Note – on the sub-SpaceSystem and the hierarchical structure:
Because a SpaceSystem may itself contain other SpaceSystems, the organization of the data may be organized hierarchical structure
– similar to the structure of a real space system. The hierachical organization offers several important advantages over
a flat entity list:
• Fewer name space collisions – almost every spacecraft contains redundant components for reliability or to accomplish the mission. A communications spacecraft may have a dozen transponders each with the same set of telemetry points and commands. In a flat namespace each of those telemetry points needs to be mapped into a unique name. Using a hierarchical namespace, those identical telemetry points can be simply placed into separate sub-SpaceSystems.
• Better organization – modern spacecraft typically have thousands of commands and tens of thousands of telemetry parameters; this number is trending upward. The directory structure provided by this specification provides an improved way to manage this large volume of data. Each subsystem developer can deliver SpaceSystems representing their subsystem without integration issues.
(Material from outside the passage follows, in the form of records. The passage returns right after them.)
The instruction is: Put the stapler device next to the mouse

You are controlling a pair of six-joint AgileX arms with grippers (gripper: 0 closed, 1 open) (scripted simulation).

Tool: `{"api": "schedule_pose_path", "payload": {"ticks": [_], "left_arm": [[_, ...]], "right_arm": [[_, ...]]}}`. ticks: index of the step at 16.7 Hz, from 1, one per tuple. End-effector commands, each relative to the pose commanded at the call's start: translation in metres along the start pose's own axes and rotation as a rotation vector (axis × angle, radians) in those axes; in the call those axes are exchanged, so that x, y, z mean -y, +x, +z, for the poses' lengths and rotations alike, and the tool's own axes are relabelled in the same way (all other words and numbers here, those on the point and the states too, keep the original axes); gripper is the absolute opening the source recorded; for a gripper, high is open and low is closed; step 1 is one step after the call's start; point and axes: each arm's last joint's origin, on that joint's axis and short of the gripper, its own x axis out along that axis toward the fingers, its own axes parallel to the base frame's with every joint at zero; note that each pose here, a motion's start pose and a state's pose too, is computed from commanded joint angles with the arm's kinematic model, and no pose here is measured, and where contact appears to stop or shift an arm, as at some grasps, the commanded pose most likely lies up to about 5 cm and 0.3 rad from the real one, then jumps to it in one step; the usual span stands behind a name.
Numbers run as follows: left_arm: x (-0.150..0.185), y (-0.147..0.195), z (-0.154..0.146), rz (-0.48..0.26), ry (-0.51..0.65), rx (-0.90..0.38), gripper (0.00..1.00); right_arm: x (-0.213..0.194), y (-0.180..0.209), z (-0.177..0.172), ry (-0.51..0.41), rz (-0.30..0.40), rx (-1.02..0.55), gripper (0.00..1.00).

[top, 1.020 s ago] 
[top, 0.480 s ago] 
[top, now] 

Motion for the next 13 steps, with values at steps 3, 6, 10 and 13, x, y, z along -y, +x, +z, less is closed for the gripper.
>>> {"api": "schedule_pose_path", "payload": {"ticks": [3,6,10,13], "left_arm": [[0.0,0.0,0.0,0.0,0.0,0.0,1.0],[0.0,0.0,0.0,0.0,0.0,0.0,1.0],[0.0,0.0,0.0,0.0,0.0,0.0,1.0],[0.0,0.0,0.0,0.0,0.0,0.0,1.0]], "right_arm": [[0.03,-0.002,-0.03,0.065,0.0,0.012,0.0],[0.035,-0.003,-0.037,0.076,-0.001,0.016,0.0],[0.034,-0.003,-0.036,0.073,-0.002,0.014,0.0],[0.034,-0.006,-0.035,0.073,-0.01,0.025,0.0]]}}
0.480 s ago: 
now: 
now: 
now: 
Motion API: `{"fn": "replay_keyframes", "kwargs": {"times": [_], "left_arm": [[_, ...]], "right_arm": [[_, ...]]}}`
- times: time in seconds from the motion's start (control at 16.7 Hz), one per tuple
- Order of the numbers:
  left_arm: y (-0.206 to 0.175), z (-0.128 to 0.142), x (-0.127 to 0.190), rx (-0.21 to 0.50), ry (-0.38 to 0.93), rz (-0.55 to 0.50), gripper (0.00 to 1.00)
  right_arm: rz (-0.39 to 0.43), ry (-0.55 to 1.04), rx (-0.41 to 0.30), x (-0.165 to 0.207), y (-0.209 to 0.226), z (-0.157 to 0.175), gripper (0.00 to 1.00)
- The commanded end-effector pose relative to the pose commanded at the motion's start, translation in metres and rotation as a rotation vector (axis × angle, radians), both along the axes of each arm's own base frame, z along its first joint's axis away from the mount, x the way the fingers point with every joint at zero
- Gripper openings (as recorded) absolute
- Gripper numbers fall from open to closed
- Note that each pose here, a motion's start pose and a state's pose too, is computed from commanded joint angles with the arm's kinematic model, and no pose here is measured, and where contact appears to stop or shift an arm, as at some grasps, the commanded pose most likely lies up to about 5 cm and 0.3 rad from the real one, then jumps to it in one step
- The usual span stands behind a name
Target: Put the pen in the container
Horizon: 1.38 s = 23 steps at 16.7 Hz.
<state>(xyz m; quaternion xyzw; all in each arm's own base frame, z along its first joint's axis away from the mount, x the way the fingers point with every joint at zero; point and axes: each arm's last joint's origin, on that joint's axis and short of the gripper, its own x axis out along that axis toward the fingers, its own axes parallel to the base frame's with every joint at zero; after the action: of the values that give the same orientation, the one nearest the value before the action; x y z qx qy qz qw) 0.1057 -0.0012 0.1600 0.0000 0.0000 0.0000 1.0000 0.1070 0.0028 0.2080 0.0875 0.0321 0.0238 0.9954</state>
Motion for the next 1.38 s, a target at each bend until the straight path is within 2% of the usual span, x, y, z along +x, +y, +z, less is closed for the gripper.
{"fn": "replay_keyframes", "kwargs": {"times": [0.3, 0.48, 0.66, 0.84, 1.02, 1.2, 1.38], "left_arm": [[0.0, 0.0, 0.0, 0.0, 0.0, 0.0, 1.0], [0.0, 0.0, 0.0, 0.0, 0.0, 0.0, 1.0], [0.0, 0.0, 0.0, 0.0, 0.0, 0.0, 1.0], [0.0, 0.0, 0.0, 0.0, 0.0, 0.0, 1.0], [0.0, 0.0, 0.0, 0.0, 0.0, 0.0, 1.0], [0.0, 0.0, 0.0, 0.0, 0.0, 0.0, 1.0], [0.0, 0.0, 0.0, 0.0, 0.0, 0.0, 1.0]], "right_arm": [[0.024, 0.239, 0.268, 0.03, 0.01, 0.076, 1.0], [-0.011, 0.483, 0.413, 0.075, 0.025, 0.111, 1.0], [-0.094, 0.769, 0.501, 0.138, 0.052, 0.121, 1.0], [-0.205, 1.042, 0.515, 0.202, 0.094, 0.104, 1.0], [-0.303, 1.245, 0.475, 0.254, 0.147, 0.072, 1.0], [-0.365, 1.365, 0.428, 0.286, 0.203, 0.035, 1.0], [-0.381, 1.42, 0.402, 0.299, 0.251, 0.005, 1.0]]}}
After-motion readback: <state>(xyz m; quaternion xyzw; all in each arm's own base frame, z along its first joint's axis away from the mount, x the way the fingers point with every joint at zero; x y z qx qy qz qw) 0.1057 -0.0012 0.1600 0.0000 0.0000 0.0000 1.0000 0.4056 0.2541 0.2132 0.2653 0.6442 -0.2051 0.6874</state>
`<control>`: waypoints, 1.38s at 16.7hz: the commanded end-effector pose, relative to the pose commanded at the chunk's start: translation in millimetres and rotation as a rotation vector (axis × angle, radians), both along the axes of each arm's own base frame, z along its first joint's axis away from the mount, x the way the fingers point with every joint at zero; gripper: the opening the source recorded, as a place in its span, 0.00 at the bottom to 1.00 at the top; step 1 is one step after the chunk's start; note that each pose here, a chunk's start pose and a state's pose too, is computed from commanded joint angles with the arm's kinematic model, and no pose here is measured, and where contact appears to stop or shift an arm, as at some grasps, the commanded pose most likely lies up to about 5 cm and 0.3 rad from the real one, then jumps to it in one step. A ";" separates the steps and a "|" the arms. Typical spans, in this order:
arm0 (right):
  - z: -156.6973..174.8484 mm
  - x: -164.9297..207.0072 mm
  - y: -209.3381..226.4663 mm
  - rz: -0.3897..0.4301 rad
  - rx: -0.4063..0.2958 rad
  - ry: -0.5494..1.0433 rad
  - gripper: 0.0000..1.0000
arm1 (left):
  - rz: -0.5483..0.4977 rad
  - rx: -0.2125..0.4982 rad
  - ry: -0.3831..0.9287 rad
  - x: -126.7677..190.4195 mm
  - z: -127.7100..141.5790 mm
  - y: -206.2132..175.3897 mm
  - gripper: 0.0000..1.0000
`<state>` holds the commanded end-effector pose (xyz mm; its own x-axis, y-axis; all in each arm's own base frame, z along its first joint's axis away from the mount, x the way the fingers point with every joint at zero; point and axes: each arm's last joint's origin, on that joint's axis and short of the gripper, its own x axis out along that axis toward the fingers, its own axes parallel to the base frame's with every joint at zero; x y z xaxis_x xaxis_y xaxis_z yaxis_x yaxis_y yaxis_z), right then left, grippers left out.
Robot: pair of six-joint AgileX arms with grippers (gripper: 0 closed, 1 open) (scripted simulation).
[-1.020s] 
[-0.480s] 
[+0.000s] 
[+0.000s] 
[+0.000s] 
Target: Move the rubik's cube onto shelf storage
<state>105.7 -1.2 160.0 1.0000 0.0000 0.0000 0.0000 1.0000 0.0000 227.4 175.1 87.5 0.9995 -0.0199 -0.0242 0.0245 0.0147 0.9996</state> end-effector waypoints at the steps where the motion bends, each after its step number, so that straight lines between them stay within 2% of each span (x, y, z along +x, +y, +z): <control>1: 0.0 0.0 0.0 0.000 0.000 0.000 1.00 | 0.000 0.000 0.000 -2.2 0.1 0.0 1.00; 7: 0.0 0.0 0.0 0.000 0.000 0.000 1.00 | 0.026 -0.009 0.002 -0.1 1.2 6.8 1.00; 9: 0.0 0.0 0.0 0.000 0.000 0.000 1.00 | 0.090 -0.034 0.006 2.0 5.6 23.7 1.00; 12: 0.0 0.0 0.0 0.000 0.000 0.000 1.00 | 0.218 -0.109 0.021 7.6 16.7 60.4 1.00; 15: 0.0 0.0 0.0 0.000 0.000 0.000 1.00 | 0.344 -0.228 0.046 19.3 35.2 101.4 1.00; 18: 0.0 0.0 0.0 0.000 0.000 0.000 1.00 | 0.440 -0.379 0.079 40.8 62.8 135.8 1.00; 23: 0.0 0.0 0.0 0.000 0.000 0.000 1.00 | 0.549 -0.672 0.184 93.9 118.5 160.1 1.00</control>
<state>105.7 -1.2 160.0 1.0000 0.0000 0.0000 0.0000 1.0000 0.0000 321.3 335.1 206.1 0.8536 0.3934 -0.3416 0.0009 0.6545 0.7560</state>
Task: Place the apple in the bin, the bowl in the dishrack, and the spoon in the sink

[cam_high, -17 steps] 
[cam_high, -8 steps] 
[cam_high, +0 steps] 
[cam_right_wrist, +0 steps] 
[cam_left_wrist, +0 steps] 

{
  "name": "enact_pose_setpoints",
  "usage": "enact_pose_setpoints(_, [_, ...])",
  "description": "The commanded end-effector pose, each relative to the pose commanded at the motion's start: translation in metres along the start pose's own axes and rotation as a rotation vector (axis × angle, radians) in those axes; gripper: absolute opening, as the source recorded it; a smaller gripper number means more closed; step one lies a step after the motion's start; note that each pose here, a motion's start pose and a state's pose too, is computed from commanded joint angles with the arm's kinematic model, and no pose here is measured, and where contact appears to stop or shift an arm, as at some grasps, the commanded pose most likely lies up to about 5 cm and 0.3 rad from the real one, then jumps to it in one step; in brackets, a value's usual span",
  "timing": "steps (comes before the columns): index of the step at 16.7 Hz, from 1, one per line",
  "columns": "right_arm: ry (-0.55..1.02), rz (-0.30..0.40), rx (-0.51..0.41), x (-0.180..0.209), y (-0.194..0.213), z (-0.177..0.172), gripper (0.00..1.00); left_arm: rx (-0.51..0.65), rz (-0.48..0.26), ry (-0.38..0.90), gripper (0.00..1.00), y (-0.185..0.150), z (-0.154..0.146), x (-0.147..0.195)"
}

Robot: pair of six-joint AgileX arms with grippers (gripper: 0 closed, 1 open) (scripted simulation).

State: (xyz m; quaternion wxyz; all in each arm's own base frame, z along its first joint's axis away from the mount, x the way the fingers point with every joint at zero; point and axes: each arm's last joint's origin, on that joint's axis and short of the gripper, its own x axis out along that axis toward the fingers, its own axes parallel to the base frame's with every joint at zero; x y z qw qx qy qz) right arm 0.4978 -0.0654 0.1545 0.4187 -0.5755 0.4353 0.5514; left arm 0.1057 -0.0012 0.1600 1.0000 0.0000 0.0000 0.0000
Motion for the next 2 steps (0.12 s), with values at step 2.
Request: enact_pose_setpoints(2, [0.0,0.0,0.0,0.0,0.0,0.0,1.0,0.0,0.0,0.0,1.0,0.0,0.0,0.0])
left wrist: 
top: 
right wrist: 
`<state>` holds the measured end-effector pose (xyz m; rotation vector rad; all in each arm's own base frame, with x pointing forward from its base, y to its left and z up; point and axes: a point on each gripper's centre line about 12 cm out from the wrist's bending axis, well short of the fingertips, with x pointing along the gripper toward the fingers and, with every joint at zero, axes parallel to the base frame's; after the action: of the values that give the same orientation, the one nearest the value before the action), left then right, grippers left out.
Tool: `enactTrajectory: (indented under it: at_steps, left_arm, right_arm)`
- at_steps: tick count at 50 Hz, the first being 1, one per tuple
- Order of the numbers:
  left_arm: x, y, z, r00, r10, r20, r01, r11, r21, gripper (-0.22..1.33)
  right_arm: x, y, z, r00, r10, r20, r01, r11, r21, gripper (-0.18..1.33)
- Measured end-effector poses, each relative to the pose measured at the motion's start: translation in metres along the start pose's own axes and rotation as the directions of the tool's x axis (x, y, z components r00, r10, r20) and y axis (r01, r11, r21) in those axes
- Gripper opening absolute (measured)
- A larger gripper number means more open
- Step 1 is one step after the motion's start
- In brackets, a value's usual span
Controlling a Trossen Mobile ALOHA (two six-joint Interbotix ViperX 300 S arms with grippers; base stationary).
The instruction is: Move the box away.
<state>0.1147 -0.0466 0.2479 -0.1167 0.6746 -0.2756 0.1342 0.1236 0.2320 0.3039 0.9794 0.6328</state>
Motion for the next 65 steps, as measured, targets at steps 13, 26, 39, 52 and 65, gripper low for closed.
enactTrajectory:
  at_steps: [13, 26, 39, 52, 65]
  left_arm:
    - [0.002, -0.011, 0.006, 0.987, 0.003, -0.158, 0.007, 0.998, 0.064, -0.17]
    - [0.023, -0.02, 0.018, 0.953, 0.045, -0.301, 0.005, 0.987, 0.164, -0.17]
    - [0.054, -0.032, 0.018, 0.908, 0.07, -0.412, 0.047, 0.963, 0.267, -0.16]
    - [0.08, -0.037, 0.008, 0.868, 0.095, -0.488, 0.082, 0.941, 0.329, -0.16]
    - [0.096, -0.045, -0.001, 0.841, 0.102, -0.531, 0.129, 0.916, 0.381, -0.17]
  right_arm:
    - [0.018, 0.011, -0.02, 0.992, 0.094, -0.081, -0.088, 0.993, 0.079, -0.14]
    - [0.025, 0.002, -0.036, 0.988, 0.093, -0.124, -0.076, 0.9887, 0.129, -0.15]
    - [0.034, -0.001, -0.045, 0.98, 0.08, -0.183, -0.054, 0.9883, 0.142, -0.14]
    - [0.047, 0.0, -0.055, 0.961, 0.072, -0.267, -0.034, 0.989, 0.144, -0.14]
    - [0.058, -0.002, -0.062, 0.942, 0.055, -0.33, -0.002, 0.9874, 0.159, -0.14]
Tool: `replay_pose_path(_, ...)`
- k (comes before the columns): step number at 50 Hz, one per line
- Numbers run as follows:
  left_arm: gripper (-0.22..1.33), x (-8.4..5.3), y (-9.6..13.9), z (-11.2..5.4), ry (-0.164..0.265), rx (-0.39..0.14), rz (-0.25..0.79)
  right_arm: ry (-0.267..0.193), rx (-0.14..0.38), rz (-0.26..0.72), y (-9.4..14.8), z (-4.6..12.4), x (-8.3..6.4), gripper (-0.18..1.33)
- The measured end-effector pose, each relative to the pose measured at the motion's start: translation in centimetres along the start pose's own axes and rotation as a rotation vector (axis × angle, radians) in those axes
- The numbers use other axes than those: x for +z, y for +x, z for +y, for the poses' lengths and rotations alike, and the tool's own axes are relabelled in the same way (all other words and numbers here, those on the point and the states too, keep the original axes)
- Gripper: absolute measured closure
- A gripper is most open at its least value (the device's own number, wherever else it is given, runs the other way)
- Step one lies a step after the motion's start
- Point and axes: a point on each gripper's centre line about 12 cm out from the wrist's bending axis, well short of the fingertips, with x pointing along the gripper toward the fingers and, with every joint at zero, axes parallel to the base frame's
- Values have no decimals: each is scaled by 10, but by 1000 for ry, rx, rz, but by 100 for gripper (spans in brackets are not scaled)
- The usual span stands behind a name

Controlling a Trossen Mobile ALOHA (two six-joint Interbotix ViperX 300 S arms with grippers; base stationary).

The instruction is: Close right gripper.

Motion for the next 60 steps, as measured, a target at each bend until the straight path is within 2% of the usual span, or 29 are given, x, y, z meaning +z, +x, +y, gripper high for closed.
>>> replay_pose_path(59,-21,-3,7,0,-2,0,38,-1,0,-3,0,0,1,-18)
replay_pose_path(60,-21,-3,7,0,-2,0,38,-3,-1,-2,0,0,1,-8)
• Defaults at the SpaceSystem level – many of the attributes needed to define spacecraft parameters (e.g., bit order, byte order) are common to most of the parameters in the spacecraft or spacecraft sub-system. This specification allows these attributes to be assigned at the directory level, thereby avoiding their repetition in each parameter.
• Spacecraft that are normally thought of as a SpaceSystem, may actually be sub-SpaceSystems for a constellation of spacecraft SpaceSystems.
• Natural hierarchy – spacecraft designs are increasing in complexity and are normally comprised of systems of systems. The hierarchical organization allowed by a directory structure reflects this.
Note – on Names:
Parameter, and MetaCommand and other major entity names within this database may be any length but are prohibited from containing
the ‘/’, ‘.’, and ‘:’ characters as these are reserved. The ‘/’ is used as the SpaceSystem separator (Unix and HTTP style).
The ‘:’ is reserved for future use as a selector for data from other SpaceSystems. The ‘.’ is reserved as an attribute selector.